▸ **Data entries**
▼

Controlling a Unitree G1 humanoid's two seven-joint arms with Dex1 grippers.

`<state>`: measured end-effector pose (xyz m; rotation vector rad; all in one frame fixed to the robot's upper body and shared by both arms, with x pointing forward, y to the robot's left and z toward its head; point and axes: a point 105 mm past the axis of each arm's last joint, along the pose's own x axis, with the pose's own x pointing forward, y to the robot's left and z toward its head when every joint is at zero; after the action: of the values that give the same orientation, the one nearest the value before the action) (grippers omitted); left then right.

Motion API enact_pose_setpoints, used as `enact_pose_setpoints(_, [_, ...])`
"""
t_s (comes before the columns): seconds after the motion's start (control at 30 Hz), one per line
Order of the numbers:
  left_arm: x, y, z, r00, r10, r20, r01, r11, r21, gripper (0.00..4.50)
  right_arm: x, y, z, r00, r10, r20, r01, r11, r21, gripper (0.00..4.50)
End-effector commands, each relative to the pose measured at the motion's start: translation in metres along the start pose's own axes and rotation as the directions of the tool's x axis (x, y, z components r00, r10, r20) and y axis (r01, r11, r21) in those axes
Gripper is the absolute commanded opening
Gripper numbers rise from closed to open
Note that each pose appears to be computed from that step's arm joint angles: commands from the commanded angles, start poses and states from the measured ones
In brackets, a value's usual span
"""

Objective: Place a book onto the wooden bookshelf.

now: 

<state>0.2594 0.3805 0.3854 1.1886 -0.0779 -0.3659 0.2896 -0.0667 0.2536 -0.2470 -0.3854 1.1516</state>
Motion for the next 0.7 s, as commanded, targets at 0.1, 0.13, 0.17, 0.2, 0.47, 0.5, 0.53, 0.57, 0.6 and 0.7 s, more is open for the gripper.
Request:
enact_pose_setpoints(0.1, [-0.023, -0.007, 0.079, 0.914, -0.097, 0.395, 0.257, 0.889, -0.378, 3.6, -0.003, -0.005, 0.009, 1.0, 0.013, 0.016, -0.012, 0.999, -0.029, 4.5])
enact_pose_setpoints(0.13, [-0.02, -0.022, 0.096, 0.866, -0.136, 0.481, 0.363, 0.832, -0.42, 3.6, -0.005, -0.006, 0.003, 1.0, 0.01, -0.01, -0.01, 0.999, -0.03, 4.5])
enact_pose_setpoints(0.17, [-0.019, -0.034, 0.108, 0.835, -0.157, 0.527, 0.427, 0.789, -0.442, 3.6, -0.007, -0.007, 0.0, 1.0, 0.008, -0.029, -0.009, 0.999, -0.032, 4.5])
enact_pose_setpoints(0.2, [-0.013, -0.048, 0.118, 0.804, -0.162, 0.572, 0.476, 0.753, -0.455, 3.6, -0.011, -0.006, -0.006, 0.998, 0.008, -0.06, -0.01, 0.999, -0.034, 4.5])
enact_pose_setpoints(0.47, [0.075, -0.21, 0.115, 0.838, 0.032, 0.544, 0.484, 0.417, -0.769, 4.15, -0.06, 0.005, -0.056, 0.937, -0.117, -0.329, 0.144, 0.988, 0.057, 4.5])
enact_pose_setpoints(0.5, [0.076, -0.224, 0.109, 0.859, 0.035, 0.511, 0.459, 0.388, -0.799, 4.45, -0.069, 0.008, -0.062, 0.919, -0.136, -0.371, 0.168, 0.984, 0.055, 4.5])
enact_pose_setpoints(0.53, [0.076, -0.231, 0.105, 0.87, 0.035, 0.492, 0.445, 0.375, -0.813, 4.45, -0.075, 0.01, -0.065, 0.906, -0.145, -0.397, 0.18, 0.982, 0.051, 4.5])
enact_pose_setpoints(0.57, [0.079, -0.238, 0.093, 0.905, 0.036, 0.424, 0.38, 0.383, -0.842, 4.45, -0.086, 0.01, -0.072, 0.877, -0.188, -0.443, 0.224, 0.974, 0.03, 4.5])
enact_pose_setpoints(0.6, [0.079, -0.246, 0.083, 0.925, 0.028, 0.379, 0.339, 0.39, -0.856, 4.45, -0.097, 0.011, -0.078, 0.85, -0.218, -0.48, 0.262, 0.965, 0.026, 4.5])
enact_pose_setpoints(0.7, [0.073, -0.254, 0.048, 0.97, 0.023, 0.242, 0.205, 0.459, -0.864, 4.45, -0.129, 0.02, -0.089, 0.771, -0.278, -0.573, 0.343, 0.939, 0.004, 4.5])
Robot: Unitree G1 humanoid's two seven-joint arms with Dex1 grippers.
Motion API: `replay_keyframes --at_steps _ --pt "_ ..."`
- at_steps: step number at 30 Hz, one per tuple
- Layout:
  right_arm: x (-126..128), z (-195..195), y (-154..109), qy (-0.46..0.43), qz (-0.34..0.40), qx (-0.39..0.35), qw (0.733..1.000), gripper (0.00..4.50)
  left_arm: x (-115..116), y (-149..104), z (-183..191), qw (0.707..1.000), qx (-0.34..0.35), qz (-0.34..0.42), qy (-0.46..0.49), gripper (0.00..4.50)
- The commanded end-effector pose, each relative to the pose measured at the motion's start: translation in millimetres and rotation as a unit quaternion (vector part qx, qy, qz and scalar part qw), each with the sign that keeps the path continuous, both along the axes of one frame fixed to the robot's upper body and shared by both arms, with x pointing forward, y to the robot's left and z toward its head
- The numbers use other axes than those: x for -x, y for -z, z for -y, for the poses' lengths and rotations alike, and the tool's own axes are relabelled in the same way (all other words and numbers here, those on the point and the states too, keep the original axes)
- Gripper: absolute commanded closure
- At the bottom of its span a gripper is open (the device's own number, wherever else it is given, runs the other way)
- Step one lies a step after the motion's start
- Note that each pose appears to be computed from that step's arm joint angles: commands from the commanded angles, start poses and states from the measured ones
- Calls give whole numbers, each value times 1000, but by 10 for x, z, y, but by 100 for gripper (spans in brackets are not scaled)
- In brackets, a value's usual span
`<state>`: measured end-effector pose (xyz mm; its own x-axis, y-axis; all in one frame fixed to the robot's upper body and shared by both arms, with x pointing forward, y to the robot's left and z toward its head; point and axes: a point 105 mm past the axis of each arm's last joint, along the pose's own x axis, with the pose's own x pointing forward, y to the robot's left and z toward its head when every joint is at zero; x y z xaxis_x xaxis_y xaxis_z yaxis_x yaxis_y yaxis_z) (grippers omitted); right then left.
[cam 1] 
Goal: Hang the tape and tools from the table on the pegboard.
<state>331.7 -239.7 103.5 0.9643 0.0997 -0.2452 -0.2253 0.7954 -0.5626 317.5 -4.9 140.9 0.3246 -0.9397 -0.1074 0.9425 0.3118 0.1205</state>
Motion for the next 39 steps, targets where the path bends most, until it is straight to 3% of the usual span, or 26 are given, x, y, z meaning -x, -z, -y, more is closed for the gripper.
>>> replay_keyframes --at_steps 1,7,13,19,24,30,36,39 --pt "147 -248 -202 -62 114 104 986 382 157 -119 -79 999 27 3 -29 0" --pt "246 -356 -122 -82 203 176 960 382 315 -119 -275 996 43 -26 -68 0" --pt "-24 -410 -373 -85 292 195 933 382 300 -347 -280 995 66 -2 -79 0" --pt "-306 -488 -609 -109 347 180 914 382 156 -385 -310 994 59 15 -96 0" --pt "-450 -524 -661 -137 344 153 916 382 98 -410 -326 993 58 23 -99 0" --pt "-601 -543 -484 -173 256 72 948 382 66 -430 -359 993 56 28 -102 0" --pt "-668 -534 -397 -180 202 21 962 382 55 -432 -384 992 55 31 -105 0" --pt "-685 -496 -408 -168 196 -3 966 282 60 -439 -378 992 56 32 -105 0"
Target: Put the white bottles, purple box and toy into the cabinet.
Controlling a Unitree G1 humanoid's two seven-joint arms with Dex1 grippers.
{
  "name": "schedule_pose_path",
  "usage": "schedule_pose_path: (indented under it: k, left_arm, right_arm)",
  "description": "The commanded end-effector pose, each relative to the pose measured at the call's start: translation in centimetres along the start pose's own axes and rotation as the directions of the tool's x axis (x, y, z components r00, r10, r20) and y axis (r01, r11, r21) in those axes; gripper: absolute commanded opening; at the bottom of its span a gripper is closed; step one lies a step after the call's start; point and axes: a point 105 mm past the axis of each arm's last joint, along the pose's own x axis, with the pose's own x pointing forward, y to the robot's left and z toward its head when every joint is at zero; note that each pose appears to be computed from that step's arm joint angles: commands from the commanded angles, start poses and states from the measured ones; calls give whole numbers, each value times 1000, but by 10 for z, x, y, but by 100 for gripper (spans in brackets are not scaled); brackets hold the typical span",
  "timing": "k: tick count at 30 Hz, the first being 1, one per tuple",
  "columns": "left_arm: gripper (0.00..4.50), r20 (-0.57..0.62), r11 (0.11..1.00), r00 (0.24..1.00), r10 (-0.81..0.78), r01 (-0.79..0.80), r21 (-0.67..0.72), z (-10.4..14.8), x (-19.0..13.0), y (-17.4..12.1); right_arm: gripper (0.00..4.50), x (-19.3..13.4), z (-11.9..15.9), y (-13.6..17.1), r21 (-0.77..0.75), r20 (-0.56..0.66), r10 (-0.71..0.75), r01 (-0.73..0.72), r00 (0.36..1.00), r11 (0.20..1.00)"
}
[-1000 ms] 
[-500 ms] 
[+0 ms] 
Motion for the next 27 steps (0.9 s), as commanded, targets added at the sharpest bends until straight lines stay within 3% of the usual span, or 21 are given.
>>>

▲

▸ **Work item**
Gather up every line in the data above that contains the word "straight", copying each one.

▸ **The answer**
Motion for the next 39 steps, targets where the path bends most, until it is straight to 3% of the usual span, or 26 are given, x, y, z meaning -x, -z, -y, more is closed for the gripper.
Motion for the next 27 steps (0.9 s), as commanded, targets added at the sharpest bends until straight lines stay within 3% of the usual span, or 21 are given.

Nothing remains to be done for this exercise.